Start of Block

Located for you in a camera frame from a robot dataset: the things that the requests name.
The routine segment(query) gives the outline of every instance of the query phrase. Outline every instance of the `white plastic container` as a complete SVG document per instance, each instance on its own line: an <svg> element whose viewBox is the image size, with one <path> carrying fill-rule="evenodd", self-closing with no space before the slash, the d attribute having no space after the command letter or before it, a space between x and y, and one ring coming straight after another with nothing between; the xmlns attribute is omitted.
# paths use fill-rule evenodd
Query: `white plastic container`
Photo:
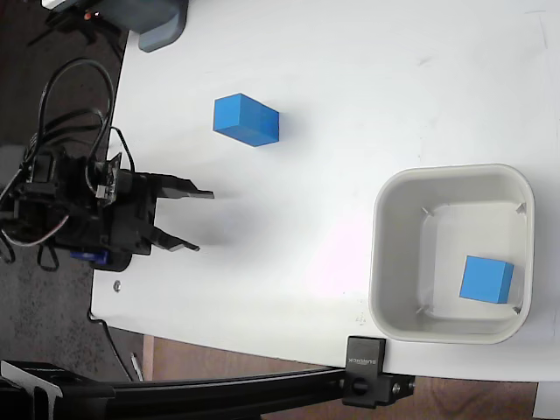
<svg viewBox="0 0 560 420"><path fill-rule="evenodd" d="M504 164L403 171L375 202L370 311L388 337L494 344L529 314L535 199ZM467 256L514 265L507 304L459 297Z"/></svg>

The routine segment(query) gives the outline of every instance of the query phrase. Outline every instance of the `floor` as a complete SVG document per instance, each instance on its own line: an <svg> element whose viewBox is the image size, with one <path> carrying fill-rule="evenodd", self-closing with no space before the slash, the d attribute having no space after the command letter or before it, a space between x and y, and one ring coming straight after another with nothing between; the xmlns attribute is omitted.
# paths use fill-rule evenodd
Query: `floor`
<svg viewBox="0 0 560 420"><path fill-rule="evenodd" d="M65 62L94 58L118 81L120 60L103 38L87 45L79 33L54 33L26 47L46 28L47 15L40 1L0 0L0 145L29 142L43 86ZM104 101L97 75L75 69L53 93L47 118L92 103L103 109ZM60 270L46 273L37 267L35 248L16 251L14 264L0 262L0 360L49 361L94 379L125 380L102 327L86 319L93 271L60 253ZM142 353L141 335L113 332L126 360Z"/></svg>
<svg viewBox="0 0 560 420"><path fill-rule="evenodd" d="M41 33L47 11L39 0L0 0L0 145L26 144L35 131L37 106L51 73L66 61L88 56L107 67L115 83L120 61L104 39L87 45L78 33ZM102 107L102 85L92 73L76 70L52 98L51 116L84 104ZM85 152L80 147L75 153ZM123 380L98 325L86 320L92 270L60 256L61 269L45 273L36 266L36 249L18 249L17 262L0 265L0 360L50 361L98 380ZM142 353L143 337L113 330L128 359ZM262 374L301 368L294 362L222 352L156 339L148 352L154 379ZM299 418L530 418L536 385L419 378L416 395L386 409L343 408L339 402L266 416Z"/></svg>

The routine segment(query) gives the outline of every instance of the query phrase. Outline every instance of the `white table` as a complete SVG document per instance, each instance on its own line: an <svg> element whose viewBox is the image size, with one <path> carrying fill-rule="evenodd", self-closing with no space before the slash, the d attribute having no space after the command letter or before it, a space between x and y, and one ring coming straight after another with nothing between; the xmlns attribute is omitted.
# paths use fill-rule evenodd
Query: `white table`
<svg viewBox="0 0 560 420"><path fill-rule="evenodd" d="M161 199L157 226L202 250L97 271L111 326L344 366L368 309L373 205L406 168L505 163L535 193L524 327L495 346L390 341L393 373L560 381L560 4L535 0L192 0L173 45L131 35L115 125L143 172L216 200ZM280 143L212 132L214 99L282 113ZM113 139L109 154L119 151ZM113 291L120 280L122 289Z"/></svg>

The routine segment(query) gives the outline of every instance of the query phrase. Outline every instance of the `blue component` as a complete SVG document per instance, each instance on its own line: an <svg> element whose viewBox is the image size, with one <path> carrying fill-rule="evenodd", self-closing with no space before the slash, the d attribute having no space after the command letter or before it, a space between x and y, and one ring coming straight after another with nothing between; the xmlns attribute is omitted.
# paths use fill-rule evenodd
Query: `blue component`
<svg viewBox="0 0 560 420"><path fill-rule="evenodd" d="M77 260L82 261L90 261L92 263L96 263L98 265L107 265L109 264L109 252L102 251L98 254L94 254L91 252L71 252L70 256Z"/></svg>
<svg viewBox="0 0 560 420"><path fill-rule="evenodd" d="M493 304L506 304L514 265L509 262L468 256L459 295Z"/></svg>
<svg viewBox="0 0 560 420"><path fill-rule="evenodd" d="M260 102L234 94L217 99L213 107L213 130L251 146L277 142L280 115Z"/></svg>

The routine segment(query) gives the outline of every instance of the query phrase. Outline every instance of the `wooden floor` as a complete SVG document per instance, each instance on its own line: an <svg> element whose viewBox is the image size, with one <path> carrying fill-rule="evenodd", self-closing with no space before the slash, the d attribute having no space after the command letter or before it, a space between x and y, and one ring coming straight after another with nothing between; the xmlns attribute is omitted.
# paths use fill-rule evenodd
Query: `wooden floor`
<svg viewBox="0 0 560 420"><path fill-rule="evenodd" d="M305 365L192 346L147 337L144 342L146 379L196 379L287 372ZM340 402L292 409L263 416L269 420L349 419L529 419L535 383L458 381L417 378L412 397L375 411L345 407Z"/></svg>

End of Block

Requirement: Show every line above in which the word "plastic" is found.

Exercise answer:
The routine segment(query) gives the outline of every instance of the query phrase. Outline every instance of the `white plastic container` as a complete SVG document per instance, each instance on its own line: an <svg> element whose viewBox is the image size, with one <path> carrying fill-rule="evenodd", self-closing with no space before the slash, the d attribute having no space after the command letter or before it, a space between x and y, and one ring coming straight after another with nothing between; the xmlns attribute is omitted.
Query: `white plastic container`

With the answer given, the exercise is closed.